Так что теперь я с каждой утренней чашкой кофе съедаю рогалик, подбирая облизанным пальцем все до последней крошки. Методичное шинкование капусты занимает часть моих долгих вечеров. Я даже несколько раз отказалась от приглашений поужинать где-нибудь в кафе. Обычно звонят друзья из-за границы, с которыми переписываешься по электронной почте, но не встречаешься годами. Я всегда могу определить, знают они или нет: наивные слишком жизнерадостны, тогда как посвященные начинают говорить неуверенно и почтительно, приглушенным елейным тоном. Естественно, у меня не возникает желание пересказывать всю историю, я не нуждаюсь в молчаливом сочувствии друзей, которые не знают, что сказать, и мне приходится лезть из кожи вон, чтобы вести беседу. Но на самом деле к отказу и объяснениям «как я занята» меня побуждает страх: я представляю, как мы закажем по салату, и нам подадут счет, а будет всего половина девятого или девять часов вечера, и я вернусь домой в свою крохотную квартирку, и мне не придется ничего шинковать.

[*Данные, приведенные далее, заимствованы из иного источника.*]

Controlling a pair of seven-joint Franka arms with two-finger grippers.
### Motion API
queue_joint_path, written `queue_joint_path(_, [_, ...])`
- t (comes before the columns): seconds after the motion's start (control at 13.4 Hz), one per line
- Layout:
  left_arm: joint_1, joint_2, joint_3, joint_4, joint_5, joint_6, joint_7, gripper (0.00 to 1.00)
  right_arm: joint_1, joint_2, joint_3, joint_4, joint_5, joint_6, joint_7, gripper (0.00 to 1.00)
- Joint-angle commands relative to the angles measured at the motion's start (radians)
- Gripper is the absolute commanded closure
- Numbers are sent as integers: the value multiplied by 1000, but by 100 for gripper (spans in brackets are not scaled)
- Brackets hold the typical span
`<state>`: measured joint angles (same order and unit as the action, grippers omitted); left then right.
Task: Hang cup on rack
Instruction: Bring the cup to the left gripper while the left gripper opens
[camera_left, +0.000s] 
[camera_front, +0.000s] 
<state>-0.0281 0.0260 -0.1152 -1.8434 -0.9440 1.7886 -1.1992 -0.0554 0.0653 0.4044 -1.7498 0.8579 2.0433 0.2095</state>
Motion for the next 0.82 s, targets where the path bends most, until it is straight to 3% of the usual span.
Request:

Забавно, что после многих лет работы для путеводителя «На одном крыле» — каждый вечер новый ресторан, где официанты говорят по-испански или по-тайски, а в меню севиче или собачатина — я зациклилась на столь жесткой диете. Я с ужасом понимаю, что становлюсь похожей на свою мать, но не могу отказаться от этой строгой последовательности (квадратик сыра или шесть-семь оливок; куриная грудка, шинкованная капуста или омлет; горячие овощи; одно-единственное ванильное печенье-сандвич; вина ровно полбутылки), как будто я иду по бревну и, если оступлюсь, упаду. Мне пришлось отказаться от снежного горошка, потому что он не стоит трудов, затраченных на его приготовление.